• _THE PROBLEM_
Look for the string "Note" in the data below, and copy each line that holds it.

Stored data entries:
____________

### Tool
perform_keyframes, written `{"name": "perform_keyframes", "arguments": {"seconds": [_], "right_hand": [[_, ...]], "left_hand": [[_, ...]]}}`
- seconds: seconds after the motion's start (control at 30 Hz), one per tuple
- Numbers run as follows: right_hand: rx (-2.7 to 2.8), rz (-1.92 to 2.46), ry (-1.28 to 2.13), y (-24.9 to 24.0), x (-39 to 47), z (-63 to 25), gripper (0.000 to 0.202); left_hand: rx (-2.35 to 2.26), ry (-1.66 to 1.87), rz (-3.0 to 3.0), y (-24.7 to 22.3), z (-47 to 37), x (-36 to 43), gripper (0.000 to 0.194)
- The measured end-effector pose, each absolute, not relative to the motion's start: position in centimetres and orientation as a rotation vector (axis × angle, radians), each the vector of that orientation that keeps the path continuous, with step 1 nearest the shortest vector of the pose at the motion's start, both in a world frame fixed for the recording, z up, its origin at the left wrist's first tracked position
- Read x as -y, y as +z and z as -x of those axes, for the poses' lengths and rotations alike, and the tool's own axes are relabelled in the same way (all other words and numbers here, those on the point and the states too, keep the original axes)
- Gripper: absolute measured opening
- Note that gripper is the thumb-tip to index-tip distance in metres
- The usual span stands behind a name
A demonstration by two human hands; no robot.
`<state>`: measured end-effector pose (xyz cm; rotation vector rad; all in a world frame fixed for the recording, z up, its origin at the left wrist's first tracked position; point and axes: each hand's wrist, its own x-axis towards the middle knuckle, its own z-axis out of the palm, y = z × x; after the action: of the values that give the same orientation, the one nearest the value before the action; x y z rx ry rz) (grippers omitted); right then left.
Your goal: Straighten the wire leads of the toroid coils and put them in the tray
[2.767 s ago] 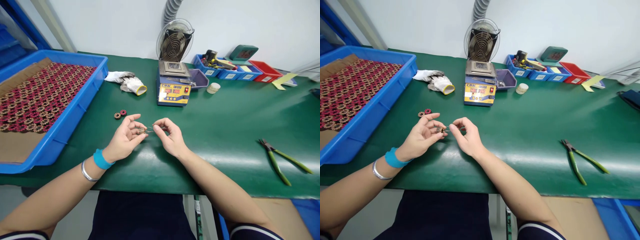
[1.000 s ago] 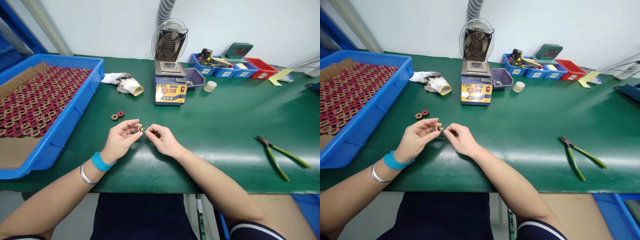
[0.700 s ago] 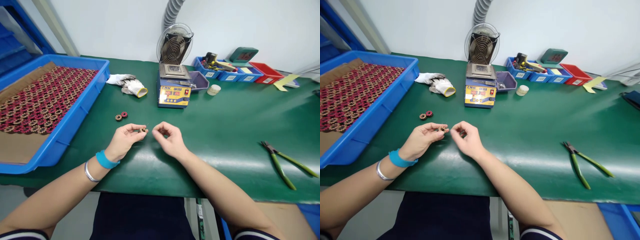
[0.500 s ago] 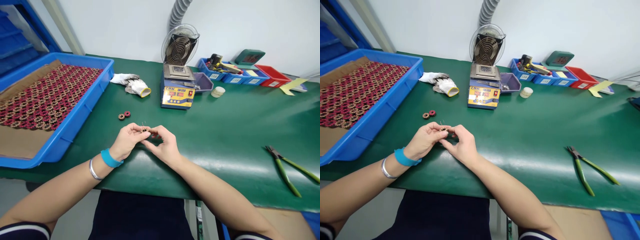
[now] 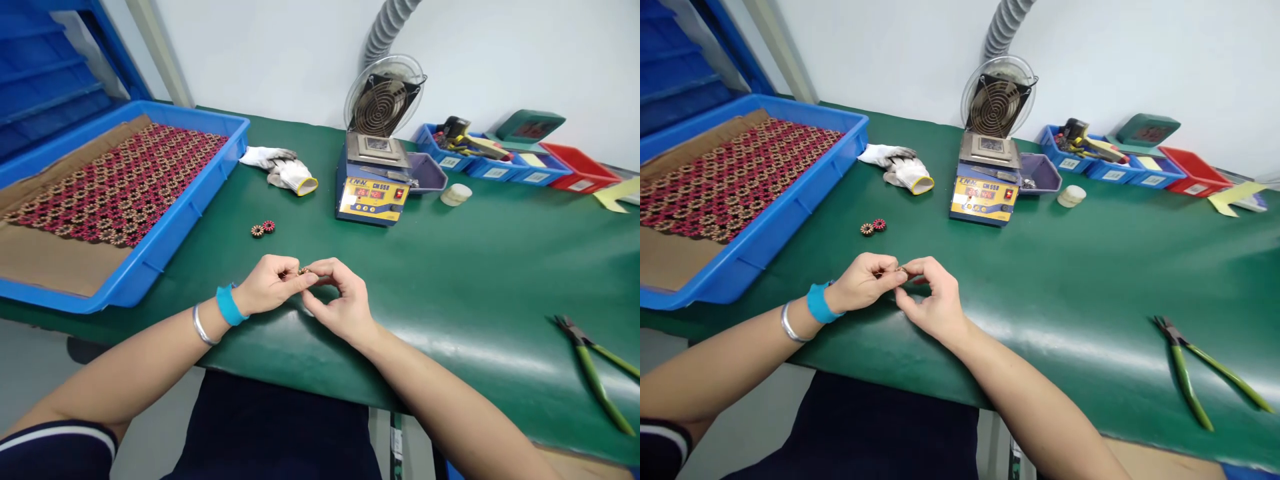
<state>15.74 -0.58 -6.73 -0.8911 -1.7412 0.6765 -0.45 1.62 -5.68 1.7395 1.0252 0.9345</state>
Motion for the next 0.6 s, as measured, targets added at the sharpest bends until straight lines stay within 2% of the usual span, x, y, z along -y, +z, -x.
{"name": "perform_keyframes", "arguments": {"seconds": [0.2, 0.33, 0.5, 0.6], "right_hand": [[1.789, 0.800, 0.694, -6.7, 0.7, -16.0, 0.016], [1.801, 0.749, 0.745, -6.6, 0.5, -16.3, 0.015], [1.705, 0.825, 0.864, -6.3, 0.2, -16.6, 0.017], [1.619, 0.859, 0.955, -6.2, 0.1, -16.8, 0.019]], "left_hand": [[-0.930, 0.984, -1.990, -5.2, 0.6, -1.3, 0.039], [-0.951, 1.051, -2.013, -4.1, 1.7, -1.4, 0.049], [-1.003, 1.513, -1.568, -3.4, 3.2, -2.6, 0.057], [-1.051, 1.634, -1.487, -4.1, 3.2, -3.7, 0.060]]}}
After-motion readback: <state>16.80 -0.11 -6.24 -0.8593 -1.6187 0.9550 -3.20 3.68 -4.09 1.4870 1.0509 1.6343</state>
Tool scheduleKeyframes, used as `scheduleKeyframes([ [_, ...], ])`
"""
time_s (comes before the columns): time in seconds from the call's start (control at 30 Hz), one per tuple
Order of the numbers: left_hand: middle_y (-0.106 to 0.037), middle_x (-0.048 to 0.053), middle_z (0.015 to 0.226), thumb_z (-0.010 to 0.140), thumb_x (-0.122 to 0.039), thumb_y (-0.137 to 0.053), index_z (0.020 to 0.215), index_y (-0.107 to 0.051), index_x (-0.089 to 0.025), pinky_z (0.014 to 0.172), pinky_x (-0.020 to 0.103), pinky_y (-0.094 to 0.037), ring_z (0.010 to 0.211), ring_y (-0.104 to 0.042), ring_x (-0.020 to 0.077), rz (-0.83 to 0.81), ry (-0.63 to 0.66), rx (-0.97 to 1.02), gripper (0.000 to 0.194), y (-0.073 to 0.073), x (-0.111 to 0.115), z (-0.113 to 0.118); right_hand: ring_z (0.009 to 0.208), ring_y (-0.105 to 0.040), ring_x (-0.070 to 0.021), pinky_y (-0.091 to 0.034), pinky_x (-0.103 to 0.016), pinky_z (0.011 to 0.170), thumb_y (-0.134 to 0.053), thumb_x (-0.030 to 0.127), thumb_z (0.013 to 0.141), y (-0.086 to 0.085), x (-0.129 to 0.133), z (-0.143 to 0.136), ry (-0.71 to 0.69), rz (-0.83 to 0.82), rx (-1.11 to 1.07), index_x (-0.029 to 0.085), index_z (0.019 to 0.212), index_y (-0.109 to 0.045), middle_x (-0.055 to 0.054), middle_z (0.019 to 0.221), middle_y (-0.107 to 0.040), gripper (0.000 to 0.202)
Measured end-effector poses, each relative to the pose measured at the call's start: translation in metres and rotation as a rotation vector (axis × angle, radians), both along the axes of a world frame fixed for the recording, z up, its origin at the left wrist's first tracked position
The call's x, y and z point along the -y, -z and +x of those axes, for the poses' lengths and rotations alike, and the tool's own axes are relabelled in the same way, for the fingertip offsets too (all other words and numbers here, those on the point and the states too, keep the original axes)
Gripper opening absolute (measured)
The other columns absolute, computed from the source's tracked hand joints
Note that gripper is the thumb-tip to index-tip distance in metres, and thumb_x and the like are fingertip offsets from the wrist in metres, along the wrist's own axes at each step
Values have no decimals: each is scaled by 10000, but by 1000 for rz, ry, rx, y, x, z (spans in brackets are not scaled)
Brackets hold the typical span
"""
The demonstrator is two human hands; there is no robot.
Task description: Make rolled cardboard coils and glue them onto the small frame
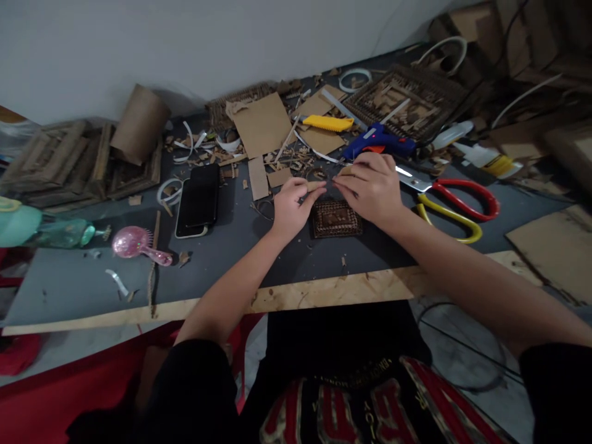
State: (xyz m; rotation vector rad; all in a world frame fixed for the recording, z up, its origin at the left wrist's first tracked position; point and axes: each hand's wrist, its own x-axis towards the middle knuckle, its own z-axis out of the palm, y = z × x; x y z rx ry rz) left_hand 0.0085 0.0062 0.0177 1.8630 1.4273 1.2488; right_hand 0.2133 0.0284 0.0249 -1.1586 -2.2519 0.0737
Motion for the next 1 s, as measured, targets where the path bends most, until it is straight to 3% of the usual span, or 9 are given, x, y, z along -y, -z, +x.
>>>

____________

• _REPLY_
- Note that gripper is the thumb-tip to index-tip distance in metres
Note that gripper is the thumb-tip to index-tip distance in metres, and thumb_x and the like are fingertip offsets from the wrist in metres, along the wrist's own axes at each step

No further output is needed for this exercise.